Another fire-safety issue was underscored by the blaze: the use of grills near multi-unit dwellings. Specifically, a propane gas-powered grill is among the factors being investigated as a possible cause of the Coachlight fire.
It prompted Fire Chief Brian Rooney to call for bringing other condos in the city into conformance with the latest fire code. He also suggested banning gas-fired or charcoal grills, or similar cooking or heating devices, from being used on a balcony or under overhanging elements of multi-family dwellings. It also would restrict placing any such devices within 10 feet of a structure.
The proposal was submitted to the City Council but the committee did not rule on it, and it hasn’t been resubmitted, several City Council members said. But Rooney wants to revive it this year.
Grills are still allowed at Coachlight as well as the nearby Fox Ledge condos.
Coachlight’s goal is to update everything, said Joyce Dollmann, president of the condo association.
Foxledge is also taking steps, starting with plugging up holes in its attic firestops. Workers running wires through the attic in the past had drilled holes in them, said Foxledge association President Joan Lambiase.
Foxledge residents would even give up their grills. “They’re prepared to do so,” she said, for the cause of fire safety.
Dollmann said work on rebuilding the fire-damaged section of Coachlight, despite the tougher code, “is going well.
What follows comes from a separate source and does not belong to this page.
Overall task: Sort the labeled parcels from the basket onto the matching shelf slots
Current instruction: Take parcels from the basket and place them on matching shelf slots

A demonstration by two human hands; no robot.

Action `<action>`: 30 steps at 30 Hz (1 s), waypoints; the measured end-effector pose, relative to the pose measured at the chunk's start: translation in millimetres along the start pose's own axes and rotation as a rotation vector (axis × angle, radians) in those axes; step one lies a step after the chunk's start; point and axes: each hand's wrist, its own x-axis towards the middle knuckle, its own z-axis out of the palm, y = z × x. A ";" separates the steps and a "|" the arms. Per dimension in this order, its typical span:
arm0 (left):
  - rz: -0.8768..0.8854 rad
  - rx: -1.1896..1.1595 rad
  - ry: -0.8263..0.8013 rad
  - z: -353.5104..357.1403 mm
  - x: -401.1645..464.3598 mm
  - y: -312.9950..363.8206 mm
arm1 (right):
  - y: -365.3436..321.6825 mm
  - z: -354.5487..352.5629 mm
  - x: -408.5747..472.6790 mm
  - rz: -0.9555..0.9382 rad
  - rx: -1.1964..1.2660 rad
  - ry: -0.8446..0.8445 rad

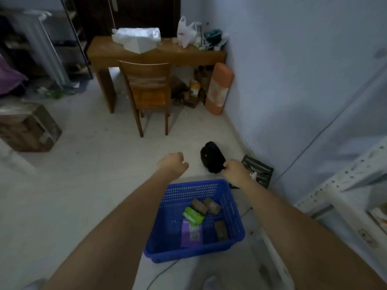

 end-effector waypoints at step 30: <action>-0.510 -0.245 -0.573 504.1 282.0 -228.0 | 339.5 454.1 284.5 0.574 0.158 -0.560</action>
It’s ahead of schedule.”
Hamilton said she recently toured the site. “They have worked like beavers over there,” she said of construction crews. “The windows are in, the doors are in, the stairs are in,” she added. Despite the extensive damage caused by the Coachlight fire, the looming threat that fire could cause similar damage to other condos in the city still is not sinking in, according to Rooney.
He and other Fire Department officials have appeared at meetings of condominium associations around the city to urge residents to update their buildings. Attendance at the meetings, however, generally was sparse, he said.
But the chief is undeterred.
“We’re going to continue on,” Rooney said.
So is Hamilton, as her unit nears completion.
And despite her many losses, she will even get back some of her things. The insurance company salvaged and restored some of her furniture, and it appears reconstruction could finish sooner rather than later.
“I’m very grateful that it’s over,” Hamilton said. “I feel comfortable coming back to the same place.”